_Work task_
Repeat the whole listing. Keep it exact.
** Opening Provided material block **
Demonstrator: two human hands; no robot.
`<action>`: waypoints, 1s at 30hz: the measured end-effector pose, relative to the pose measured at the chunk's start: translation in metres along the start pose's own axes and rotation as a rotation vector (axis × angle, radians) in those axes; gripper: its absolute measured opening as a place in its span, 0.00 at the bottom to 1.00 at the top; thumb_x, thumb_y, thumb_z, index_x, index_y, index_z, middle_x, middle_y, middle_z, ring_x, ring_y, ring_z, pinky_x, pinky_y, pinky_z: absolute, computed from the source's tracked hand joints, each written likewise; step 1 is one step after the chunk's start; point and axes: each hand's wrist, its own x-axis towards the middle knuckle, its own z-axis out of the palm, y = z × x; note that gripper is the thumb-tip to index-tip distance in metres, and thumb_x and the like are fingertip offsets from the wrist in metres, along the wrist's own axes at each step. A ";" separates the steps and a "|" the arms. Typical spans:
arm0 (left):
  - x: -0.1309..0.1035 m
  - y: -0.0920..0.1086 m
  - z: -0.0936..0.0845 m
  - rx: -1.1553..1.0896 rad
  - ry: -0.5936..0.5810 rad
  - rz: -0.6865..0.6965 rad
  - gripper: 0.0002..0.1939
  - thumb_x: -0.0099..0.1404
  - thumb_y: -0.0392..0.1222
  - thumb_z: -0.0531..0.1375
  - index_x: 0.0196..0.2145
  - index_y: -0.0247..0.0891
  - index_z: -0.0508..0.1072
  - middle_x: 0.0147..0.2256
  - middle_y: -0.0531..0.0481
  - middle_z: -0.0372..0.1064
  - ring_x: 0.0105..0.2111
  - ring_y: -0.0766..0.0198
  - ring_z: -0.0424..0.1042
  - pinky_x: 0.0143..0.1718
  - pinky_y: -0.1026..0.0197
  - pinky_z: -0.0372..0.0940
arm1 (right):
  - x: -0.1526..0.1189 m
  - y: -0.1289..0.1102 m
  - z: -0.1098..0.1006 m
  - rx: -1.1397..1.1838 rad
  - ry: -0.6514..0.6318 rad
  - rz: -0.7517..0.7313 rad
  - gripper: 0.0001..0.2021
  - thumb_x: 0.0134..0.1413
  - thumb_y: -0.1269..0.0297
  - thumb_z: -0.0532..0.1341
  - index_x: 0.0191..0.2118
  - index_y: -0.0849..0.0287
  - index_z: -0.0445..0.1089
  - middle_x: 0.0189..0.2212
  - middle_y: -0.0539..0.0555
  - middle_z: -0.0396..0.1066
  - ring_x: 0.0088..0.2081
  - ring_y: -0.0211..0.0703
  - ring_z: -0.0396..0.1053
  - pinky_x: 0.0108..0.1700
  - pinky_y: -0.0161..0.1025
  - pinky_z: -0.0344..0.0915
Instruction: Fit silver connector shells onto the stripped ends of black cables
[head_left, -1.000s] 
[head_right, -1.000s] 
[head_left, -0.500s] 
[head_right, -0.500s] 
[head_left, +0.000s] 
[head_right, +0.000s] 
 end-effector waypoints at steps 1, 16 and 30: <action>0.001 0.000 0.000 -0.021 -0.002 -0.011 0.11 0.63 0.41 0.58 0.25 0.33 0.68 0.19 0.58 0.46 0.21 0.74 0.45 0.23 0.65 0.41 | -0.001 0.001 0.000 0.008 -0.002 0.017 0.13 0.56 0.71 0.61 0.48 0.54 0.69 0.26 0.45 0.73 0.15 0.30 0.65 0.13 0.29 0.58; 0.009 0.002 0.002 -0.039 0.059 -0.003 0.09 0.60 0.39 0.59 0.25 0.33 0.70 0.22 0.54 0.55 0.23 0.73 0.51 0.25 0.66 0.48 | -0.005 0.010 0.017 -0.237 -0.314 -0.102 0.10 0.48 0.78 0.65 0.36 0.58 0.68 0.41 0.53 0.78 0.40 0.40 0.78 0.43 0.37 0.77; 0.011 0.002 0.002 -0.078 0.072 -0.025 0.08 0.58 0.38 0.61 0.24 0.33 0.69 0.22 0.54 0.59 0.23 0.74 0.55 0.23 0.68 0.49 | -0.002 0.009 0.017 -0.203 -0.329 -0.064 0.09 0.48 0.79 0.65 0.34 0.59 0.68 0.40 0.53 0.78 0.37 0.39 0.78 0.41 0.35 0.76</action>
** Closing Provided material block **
_Solution to this exercise_
Demonstrator: two human hands; no robot.
`<action>`: waypoints, 1s at 30hz: the measured end-effector pose, relative to the pose measured at the chunk's start: translation in metres along the start pose's own axes and rotation as a rotation vector (axis × angle, radians) in those axes; gripper: its absolute measured opening as a place in its span, 0.00 at the bottom to 1.00 at the top; thumb_x, thumb_y, thumb_z, index_x, index_y, index_z, middle_x, middle_y, middle_z, ring_x, ring_y, ring_z, pinky_x, pinky_y, pinky_z: absolute, computed from the source's tracked hand joints, each written likewise; step 1 is one step after the chunk's start; point and axes: each hand's wrist, its own x-axis towards the middle knuckle, its own z-axis out of the palm, y = z × x; note that gripper is the thumb-tip to index-tip distance in metres, and thumb_x and the like are fingertip offsets from the wrist in metres, along the wrist's own axes at each step. A ";" separates the steps and a "|" the arms. Typical spans:
arm0 (left):
  - x: -0.1309..0.1035 m
  - y: -0.0920..0.1086 m
  - z: -0.0936..0.0845 m
  - rx: -1.1553..1.0896 rad
  - ry: -0.5936..0.5810 rad
  - rz: -0.6865..0.6965 rad
  - gripper: 0.0002..0.1939
  - thumb_x: -0.0099..0.1404
  - thumb_y: -0.0392..0.1222
  - thumb_z: -0.0531..0.1375
  - index_x: 0.0196..0.2145
  - index_y: -0.0247..0.0891
  - index_z: -0.0508..0.1072
  - middle_x: 0.0147..0.2256
  - middle_y: -0.0531..0.0481
  - middle_z: -0.0372..0.1064
  - ring_x: 0.0105..0.2111
  - ring_y: -0.0766..0.0198
  - ring_z: -0.0424..0.1042
  - pinky_x: 0.0143..0.1718
  - pinky_y: -0.1026..0.0197
  - pinky_z: -0.0372..0.0940
arm1 (right):
  - x: -0.1526..0.1189 m
  - y: -0.1289..0.1102 m
  - z: -0.1098..0.1006 m
  - rx: -1.1397..1.1838 rad
  - ry: -0.6514..0.6318 rad
  - rz: -0.7517..0.7313 rad
  - gripper: 0.0001..0.2021
  - thumb_x: 0.0134..0.1413
  - thumb_y: -0.1269..0.0297
  - thumb_z: -0.0532..0.1341
  - index_x: 0.0191..0.2118
  - index_y: -0.0849..0.0287
  - index_z: -0.0445..0.1089
  - middle_x: 0.0189..0.2212
  - middle_y: -0.0539..0.0555
  - middle_z: -0.0396..0.1066
  - ring_x: 0.0088..0.2081
  - ring_y: -0.0211..0.0703
  - ring_z: -0.0396..0.1053
  - pinky_x: 0.0108..0.1700
  - pinky_y: -0.0161..0.1025
  - pinky_z: -0.0344..0.0915
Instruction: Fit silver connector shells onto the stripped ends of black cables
[head_left, -1.000s] 
[head_right, -1.000s] 
[head_left, -0.500s] 
[head_right, -0.500s] 
[head_left, +0.000s] 
[head_right, +0.000s] 
 end-effector waypoints at steps 1, 16 and 30: <action>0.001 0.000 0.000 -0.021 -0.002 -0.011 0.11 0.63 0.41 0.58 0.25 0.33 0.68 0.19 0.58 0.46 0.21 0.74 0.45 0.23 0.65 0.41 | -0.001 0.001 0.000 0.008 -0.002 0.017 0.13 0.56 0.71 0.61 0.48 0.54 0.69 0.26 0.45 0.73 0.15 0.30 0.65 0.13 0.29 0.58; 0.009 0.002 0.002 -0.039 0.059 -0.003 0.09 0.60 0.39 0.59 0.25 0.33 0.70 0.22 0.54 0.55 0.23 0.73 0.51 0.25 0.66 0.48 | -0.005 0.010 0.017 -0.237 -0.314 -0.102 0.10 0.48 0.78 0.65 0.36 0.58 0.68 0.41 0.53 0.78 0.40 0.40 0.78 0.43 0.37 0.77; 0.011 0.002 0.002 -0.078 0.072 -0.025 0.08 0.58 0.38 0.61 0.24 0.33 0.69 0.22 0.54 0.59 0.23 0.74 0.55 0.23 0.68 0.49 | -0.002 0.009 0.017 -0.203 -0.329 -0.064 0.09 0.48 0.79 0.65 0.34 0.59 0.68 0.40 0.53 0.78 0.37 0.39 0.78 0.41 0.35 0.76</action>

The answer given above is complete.